Collected data:

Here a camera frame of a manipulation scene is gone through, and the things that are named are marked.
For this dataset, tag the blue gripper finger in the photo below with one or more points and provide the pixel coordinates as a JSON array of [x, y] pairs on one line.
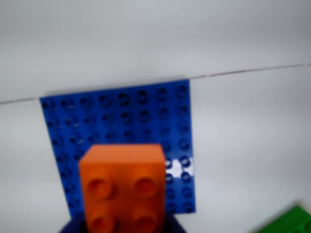
[[176, 227]]

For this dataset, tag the orange 2x4 block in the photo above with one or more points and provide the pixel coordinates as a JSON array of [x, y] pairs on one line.
[[121, 194]]

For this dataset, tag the green 2x4 block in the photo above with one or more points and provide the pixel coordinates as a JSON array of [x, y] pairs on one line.
[[291, 221]]

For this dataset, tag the white table cover sheet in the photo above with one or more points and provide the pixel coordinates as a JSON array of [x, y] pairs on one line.
[[243, 145], [145, 36]]

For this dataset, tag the blue 8x8 stud baseplate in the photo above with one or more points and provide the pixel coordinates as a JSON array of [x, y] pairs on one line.
[[109, 116]]

ASSIGNMENT: Retype each entry exactly. No pictures.

RESPONSE FOR THIS EXERCISE:
Here a camera frame of a manipulation scene is gone through, and the things that are named are marked.
For this dataset, tag the blue gripper finger in the photo below with one or more points and provide the pixel coordinates as a JSON array of [x, y] pairs on one line.
[[176, 227]]

For this dataset, tag the orange 2x4 block in the photo above with one or more points and provide the pixel coordinates as a JSON array of [x, y] pairs on one line.
[[121, 194]]

For this dataset, tag the green 2x4 block in the photo above with one or more points and provide the pixel coordinates as a JSON array of [x, y] pairs on one line.
[[291, 221]]

For this dataset, tag the white table cover sheet in the photo above with one or more points and provide the pixel coordinates as a JSON array of [x, y] pairs on one line.
[[243, 145], [145, 36]]

For this dataset, tag the blue 8x8 stud baseplate in the photo above with one or more points and provide the pixel coordinates as a JSON array of [x, y] pairs on one line.
[[109, 116]]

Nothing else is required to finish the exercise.